=== TASK OBJECTIVE ===
Scan the records for the word "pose". Copy each line that includes it.
** Opening PROVIDED DATA block **
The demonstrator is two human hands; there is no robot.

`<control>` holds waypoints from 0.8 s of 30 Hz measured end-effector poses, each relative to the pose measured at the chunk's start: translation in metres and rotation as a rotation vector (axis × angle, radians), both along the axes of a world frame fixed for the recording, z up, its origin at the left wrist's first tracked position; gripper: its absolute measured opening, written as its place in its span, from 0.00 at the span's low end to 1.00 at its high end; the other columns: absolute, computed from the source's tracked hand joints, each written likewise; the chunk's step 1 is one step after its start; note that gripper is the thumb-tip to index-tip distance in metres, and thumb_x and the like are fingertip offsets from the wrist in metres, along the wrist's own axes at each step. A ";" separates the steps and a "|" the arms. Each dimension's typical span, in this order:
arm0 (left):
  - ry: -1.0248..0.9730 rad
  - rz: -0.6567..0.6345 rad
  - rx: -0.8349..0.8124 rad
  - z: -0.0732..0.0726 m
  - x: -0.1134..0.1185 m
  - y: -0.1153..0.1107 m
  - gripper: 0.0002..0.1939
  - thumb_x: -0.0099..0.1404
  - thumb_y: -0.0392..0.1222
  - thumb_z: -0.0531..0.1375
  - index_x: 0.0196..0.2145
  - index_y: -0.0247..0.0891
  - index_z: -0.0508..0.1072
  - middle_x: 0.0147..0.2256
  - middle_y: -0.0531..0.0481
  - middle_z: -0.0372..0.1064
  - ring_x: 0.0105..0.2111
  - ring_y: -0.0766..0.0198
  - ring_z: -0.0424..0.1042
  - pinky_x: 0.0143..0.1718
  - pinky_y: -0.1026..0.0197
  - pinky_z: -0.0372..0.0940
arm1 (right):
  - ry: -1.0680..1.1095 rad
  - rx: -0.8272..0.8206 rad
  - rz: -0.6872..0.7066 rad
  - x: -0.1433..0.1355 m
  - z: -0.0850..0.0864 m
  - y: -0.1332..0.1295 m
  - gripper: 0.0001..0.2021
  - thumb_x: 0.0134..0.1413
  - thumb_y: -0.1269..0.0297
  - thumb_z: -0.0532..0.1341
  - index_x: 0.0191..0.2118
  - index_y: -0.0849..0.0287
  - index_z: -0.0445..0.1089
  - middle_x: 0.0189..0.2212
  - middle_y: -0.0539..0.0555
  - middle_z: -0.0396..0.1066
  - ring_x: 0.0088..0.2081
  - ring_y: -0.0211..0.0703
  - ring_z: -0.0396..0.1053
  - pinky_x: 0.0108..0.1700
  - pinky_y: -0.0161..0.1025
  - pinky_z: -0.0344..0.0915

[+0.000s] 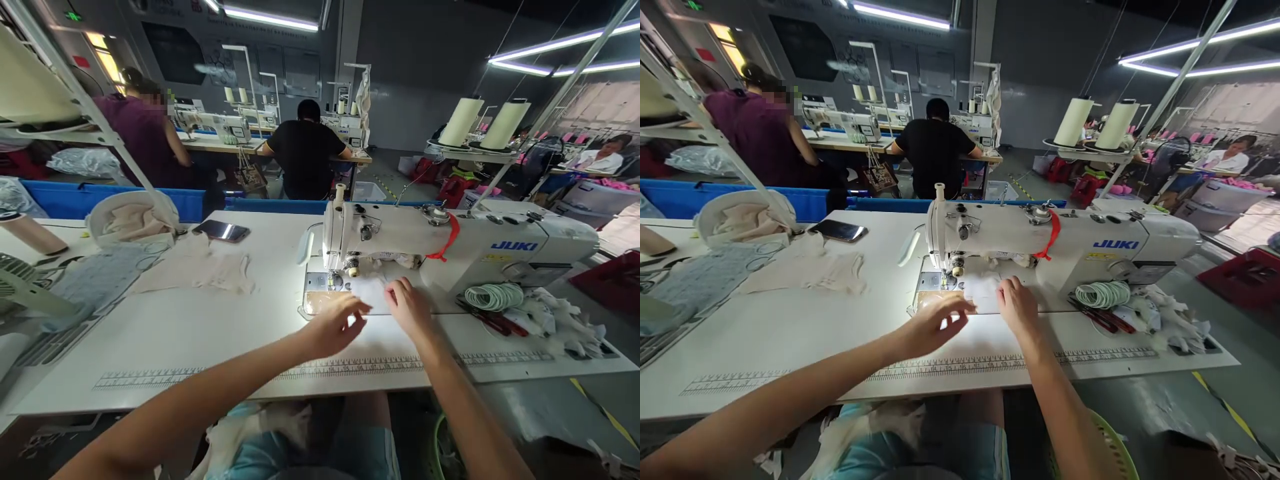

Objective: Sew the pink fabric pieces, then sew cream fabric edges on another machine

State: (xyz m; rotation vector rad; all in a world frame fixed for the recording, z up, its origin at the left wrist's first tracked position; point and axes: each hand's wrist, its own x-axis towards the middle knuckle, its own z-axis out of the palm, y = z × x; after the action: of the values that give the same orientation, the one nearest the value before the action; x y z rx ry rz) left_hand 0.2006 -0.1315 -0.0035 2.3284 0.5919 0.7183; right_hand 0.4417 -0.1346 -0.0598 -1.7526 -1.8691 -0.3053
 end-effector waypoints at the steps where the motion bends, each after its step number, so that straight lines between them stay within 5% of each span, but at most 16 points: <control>1: 0.004 0.093 0.082 -0.010 0.019 0.015 0.13 0.69 0.33 0.52 0.49 0.35 0.71 0.44 0.40 0.73 0.40 0.60 0.74 0.43 0.55 0.72 | 0.000 0.020 0.021 0.001 0.001 -0.001 0.09 0.62 0.66 0.54 0.32 0.56 0.69 0.33 0.55 0.71 0.27 0.41 0.67 0.29 0.36 0.54; 4: 0.081 0.311 0.235 -0.035 0.063 0.042 0.13 0.66 0.34 0.59 0.48 0.31 0.70 0.46 0.35 0.71 0.45 0.53 0.73 0.46 0.50 0.72 | 0.010 0.084 0.103 0.006 0.006 -0.004 0.08 0.64 0.65 0.54 0.34 0.56 0.68 0.34 0.56 0.71 0.33 0.43 0.71 0.34 0.36 0.61; 8: 0.081 0.413 0.241 -0.043 0.089 0.045 0.10 0.67 0.38 0.59 0.45 0.31 0.71 0.44 0.36 0.72 0.46 0.51 0.73 0.49 0.48 0.70 | 0.043 0.153 0.195 0.007 0.011 -0.006 0.07 0.65 0.66 0.52 0.37 0.55 0.67 0.37 0.56 0.73 0.35 0.42 0.73 0.37 0.35 0.65; 17: -0.121 0.368 -0.220 -0.029 0.074 0.046 0.08 0.68 0.42 0.55 0.41 0.37 0.70 0.41 0.44 0.75 0.35 0.61 0.74 0.38 0.60 0.69 | 0.120 0.224 0.253 0.005 0.011 -0.012 0.06 0.68 0.63 0.53 0.38 0.54 0.64 0.37 0.53 0.75 0.24 0.35 0.67 0.32 0.33 0.65; 21: -0.184 0.303 -0.278 -0.026 0.074 0.043 0.10 0.67 0.44 0.55 0.29 0.39 0.66 0.27 0.52 0.69 0.27 0.64 0.68 0.26 0.65 0.60 | 0.078 0.190 0.215 0.006 0.009 -0.012 0.07 0.67 0.63 0.53 0.38 0.54 0.65 0.33 0.52 0.75 0.24 0.37 0.68 0.31 0.34 0.65; 24: -0.200 0.296 -0.338 -0.031 0.062 0.038 0.10 0.67 0.43 0.54 0.28 0.39 0.65 0.20 0.57 0.61 0.21 0.67 0.64 0.24 0.66 0.57 | 0.017 0.129 0.163 0.007 0.006 -0.012 0.06 0.65 0.63 0.54 0.38 0.54 0.66 0.31 0.51 0.74 0.25 0.39 0.70 0.27 0.35 0.61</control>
State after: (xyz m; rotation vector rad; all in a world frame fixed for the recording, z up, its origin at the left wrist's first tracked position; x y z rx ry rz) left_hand 0.2628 -0.0937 -0.0348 1.8533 0.9007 0.8963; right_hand 0.4491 -0.1463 -0.0543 -1.5037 -1.9215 -0.3393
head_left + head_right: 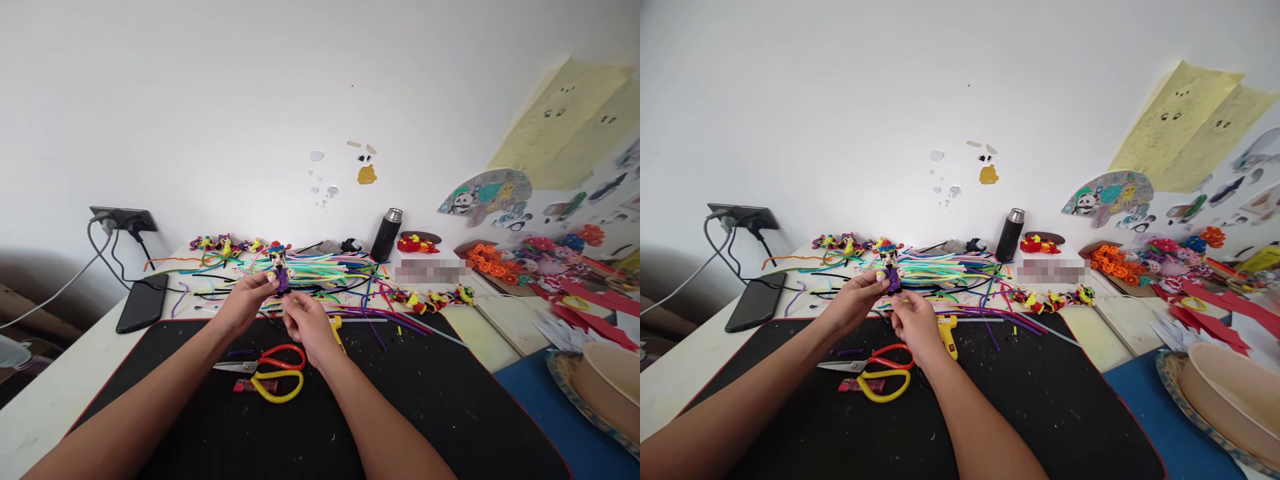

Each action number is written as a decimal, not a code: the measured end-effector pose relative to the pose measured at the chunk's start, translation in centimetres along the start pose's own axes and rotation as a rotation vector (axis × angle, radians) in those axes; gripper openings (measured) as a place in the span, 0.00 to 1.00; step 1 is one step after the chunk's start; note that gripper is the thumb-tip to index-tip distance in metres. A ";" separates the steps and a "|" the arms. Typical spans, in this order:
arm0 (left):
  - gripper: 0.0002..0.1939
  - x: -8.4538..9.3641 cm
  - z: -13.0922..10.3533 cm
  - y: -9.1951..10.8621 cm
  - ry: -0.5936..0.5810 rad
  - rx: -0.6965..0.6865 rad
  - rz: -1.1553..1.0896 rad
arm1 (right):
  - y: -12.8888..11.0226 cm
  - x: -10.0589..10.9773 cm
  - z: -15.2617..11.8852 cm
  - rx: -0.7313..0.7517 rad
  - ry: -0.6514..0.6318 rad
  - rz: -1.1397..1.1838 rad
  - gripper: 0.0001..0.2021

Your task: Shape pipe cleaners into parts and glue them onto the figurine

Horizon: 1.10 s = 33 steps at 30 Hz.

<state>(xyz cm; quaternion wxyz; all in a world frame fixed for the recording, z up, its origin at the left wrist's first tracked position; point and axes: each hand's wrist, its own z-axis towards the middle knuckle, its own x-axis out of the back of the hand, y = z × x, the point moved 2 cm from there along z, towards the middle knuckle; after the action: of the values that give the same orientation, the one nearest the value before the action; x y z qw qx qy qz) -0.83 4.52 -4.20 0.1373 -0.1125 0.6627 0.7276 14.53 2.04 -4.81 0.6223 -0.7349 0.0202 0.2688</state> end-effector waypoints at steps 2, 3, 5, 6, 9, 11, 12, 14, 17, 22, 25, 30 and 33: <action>0.10 0.1 0.0 -0.1 -0.002 0.008 0.005 | 0.0 0.0 0.0 0.002 -0.006 0.001 0.18; 0.10 0.2 0.1 -0.2 -0.001 0.012 0.008 | 0.0 0.0 0.0 0.003 -0.007 0.001 0.18; 0.10 0.3 0.1 -0.3 0.000 0.019 0.008 | 0.0 0.0 0.0 0.003 -0.010 -0.003 0.18; 0.10 0.4 0.2 -0.3 0.003 0.021 0.005 | 0.0 0.0 0.0 0.003 -0.008 -0.005 0.18; 0.10 0.5 0.3 -0.2 0.018 0.015 -0.012 | 0.1 0.0 0.0 -0.003 0.002 -0.011 0.20; 0.09 0.5 0.3 0.0 0.023 0.001 -0.023 | 0.2 0.0 0.0 -0.008 0.003 -0.016 0.22; 0.09 0.5 0.3 0.1 0.022 -0.006 -0.024 | 0.2 0.0 0.0 -0.010 0.000 -0.019 0.23; 0.09 0.5 0.2 0.2 0.018 -0.012 -0.021 | 0.1 0.0 0.0 -0.009 -0.010 -0.027 0.23; 0.09 0.6 0.2 0.1 0.012 -0.001 -0.016 | 0.0 -0.2 -0.1 -0.010 -0.025 -0.035 0.21; 0.08 0.4 0.1 -0.5 -0.004 0.017 0.018 | 0.0 -0.3 -0.2 -0.005 -0.037 -0.068 0.18; 0.08 0.3 0.1 -0.4 0.006 0.018 0.007 | 0.1 -0.3 -0.2 -0.011 -0.042 -0.073 0.19; 0.12 1.2 0.9 1.5 0.150 -0.026 -0.025 | 0.0 -0.1 -0.2 -0.005 -0.038 -0.076 0.23; 0.12 2.7 1.6 3.1 0.266 -0.054 -0.037 | 0.0 0.1 0.0 0.004 -0.031 -0.074 0.24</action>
<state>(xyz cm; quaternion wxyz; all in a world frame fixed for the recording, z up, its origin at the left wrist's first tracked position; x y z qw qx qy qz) -4.38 5.95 -2.08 0.0588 -0.2239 0.6531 0.7210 14.63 2.05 -4.85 0.6337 -0.7295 -0.0160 0.2570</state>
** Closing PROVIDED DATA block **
=== EXERCISE RESULT ===
`<control>` holds waypoints from 0.8 s of 30 Hz measured end-effector poses, each relative to the pose measured at the chunk's start: translation in metres and rotation as a rotation vector (axis × angle, radians), both along the axes of a world frame fixed for the recording, z up, its origin at the left wrist's first tracked position; gripper: its absolute measured opening, written as its place in its span, from 0.00 at the span's low end to 1.00 at its high end; the other columns: absolute, computed from the source's tracked hand joints, each written likewise; the chunk's step 1 is one step after its start; note that gripper is the thumb-tip to index-tip distance in metres, and thumb_x and the like are fingertip offsets from the wrist in metres, along the wrist's own axes at each step. A ";" separates the steps and a "|" the arms. Each dimension's typical span, in this order:
Each action number is written as a decimal, not a code: the measured end-effector pose relative to the pose measured at the chunk's start, translation in centimetres along the start pose's own axes and rotation as a rotation vector (axis × angle, radians) in those axes; gripper openings (measured) as a place in the span, 0.00 to 1.00; step 1 is one step after the chunk's start; note that gripper is the thumb-tip to index-tip distance in metres. A ";" separates the steps and a "|" the arms. Typical spans, in this order:

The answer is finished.